Methodology of data reconciliation and parameter estimation for process systems with multi-operating conditions

Abstract

The economic performance of the real time optimization and process control is influenced by the accuracy of the process model. Data reconciliation and parameter estimation (DRPE) is a crucial technique to obtain reliable process models. In real industrial processes with multi-operating conditions, the effects of contaminated measured data, nonlinear characteristics of model parameters with operating conditions and different types of gross errors increase the difficulty to tune the process models. This paper focuses on the influence of those factors on DRPE problems. A practical DRPE methodology is proposed for the process system with multi-operating conditions to decrease the impact of those factors.
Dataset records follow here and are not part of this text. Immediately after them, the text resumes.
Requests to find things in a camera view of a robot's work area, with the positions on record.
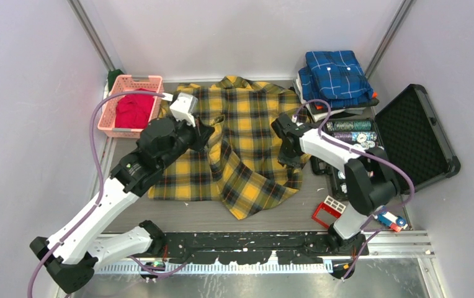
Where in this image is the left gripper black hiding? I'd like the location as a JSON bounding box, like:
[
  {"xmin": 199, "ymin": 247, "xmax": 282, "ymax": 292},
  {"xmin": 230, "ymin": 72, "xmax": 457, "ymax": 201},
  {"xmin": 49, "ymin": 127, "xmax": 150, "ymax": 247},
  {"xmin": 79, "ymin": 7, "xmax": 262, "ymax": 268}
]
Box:
[{"xmin": 158, "ymin": 113, "xmax": 215, "ymax": 170}]

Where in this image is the yellow plaid flannel shirt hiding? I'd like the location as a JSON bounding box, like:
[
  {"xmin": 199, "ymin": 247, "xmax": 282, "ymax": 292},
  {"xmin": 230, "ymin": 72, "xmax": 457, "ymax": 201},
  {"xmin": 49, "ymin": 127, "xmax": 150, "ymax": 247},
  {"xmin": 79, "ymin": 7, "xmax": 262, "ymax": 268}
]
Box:
[{"xmin": 148, "ymin": 76, "xmax": 306, "ymax": 220}]

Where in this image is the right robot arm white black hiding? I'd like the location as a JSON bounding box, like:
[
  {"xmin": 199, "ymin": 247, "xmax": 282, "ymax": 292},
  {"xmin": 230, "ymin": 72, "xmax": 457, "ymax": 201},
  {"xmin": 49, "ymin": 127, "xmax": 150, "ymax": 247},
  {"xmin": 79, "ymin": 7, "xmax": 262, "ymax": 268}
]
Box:
[{"xmin": 271, "ymin": 114, "xmax": 400, "ymax": 255}]

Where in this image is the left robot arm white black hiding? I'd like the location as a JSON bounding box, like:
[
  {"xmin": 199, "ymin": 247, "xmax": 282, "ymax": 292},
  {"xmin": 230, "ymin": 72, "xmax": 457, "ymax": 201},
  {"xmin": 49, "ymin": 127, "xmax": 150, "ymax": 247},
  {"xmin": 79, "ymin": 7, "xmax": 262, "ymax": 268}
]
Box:
[{"xmin": 30, "ymin": 117, "xmax": 215, "ymax": 294}]

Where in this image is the pink plastic laundry basket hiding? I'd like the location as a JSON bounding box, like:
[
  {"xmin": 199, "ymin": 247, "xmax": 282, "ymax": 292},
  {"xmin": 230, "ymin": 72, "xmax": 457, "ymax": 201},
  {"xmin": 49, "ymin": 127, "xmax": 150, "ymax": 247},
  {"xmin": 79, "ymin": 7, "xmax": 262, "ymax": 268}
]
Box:
[{"xmin": 97, "ymin": 74, "xmax": 164, "ymax": 138}]

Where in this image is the red garment in basket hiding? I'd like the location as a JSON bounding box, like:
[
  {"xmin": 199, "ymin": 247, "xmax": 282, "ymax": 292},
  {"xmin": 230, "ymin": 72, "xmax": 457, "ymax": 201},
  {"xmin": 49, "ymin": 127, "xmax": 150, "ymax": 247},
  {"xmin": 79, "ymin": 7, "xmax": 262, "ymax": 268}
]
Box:
[{"xmin": 115, "ymin": 94, "xmax": 155, "ymax": 129}]

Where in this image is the white folded garment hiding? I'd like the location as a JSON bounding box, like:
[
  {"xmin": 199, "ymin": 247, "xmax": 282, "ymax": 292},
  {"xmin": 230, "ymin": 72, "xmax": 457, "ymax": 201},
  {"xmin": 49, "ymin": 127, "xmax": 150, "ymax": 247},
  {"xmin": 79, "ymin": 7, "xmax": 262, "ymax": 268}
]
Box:
[{"xmin": 293, "ymin": 78, "xmax": 365, "ymax": 122}]

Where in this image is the blue plaid folded shirt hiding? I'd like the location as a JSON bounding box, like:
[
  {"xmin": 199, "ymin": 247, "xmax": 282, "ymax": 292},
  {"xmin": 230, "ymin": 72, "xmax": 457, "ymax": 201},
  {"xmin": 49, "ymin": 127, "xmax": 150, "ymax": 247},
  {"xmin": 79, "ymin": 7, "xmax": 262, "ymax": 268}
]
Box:
[{"xmin": 298, "ymin": 50, "xmax": 377, "ymax": 109}]

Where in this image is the green and white cloth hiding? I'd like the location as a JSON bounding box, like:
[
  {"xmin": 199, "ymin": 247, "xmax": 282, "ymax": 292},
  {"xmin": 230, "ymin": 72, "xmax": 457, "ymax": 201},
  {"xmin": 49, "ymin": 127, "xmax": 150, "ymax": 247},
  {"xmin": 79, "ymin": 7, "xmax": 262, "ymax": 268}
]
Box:
[{"xmin": 105, "ymin": 69, "xmax": 124, "ymax": 95}]

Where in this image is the black foam-lined carrying case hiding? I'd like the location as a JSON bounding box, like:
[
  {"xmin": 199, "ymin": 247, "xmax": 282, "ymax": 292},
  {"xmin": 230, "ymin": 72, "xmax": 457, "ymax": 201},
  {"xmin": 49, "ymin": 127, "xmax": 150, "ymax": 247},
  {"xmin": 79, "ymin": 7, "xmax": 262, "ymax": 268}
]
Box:
[{"xmin": 323, "ymin": 84, "xmax": 461, "ymax": 191}]

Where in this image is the blue toy figure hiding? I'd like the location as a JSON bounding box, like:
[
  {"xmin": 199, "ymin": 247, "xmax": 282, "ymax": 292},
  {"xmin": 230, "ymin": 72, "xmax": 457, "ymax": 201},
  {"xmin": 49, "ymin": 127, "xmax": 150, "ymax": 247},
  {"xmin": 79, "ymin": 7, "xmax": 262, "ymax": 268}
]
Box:
[{"xmin": 374, "ymin": 211, "xmax": 408, "ymax": 232}]

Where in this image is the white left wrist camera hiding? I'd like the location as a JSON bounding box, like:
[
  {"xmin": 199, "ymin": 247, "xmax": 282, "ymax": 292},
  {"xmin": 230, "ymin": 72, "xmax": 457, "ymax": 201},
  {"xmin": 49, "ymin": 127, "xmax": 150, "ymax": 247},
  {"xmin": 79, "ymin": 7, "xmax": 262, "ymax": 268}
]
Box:
[{"xmin": 169, "ymin": 93, "xmax": 198, "ymax": 127}]

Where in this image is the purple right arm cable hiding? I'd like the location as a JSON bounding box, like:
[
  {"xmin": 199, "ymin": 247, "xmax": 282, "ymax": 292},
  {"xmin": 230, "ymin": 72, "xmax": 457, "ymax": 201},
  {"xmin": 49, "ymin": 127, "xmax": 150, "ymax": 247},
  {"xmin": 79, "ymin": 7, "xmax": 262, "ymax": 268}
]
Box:
[{"xmin": 292, "ymin": 98, "xmax": 416, "ymax": 282}]

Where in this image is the red plastic frame block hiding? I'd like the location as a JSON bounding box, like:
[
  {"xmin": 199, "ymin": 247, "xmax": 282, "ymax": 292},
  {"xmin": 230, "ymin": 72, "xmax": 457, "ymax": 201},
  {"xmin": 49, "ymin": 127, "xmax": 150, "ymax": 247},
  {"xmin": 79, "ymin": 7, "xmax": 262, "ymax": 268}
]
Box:
[{"xmin": 311, "ymin": 196, "xmax": 346, "ymax": 229}]
The methodology contains the principal component analysis (PCA) based steady state detection, the clustering of multi-operating conditions and the maximum-correntropy estimate based DRPE with multiple data sets. PCA based steady state detection, which is a novel method for steady state detection, is used to choose useful and reliable measured data for DRPE. Clustering partitions the steady state data sets into multi-operating conditions. Maximum-correntropy estimate based DRPE for the data of each operating condition is used to reconcile the measured process data. The proposed methodology is finally applied to a typical real industrial process with multi-operating conditions: the air separation process. The effectiveness of the proposed methodology can be demonstrated by the results of DRPE.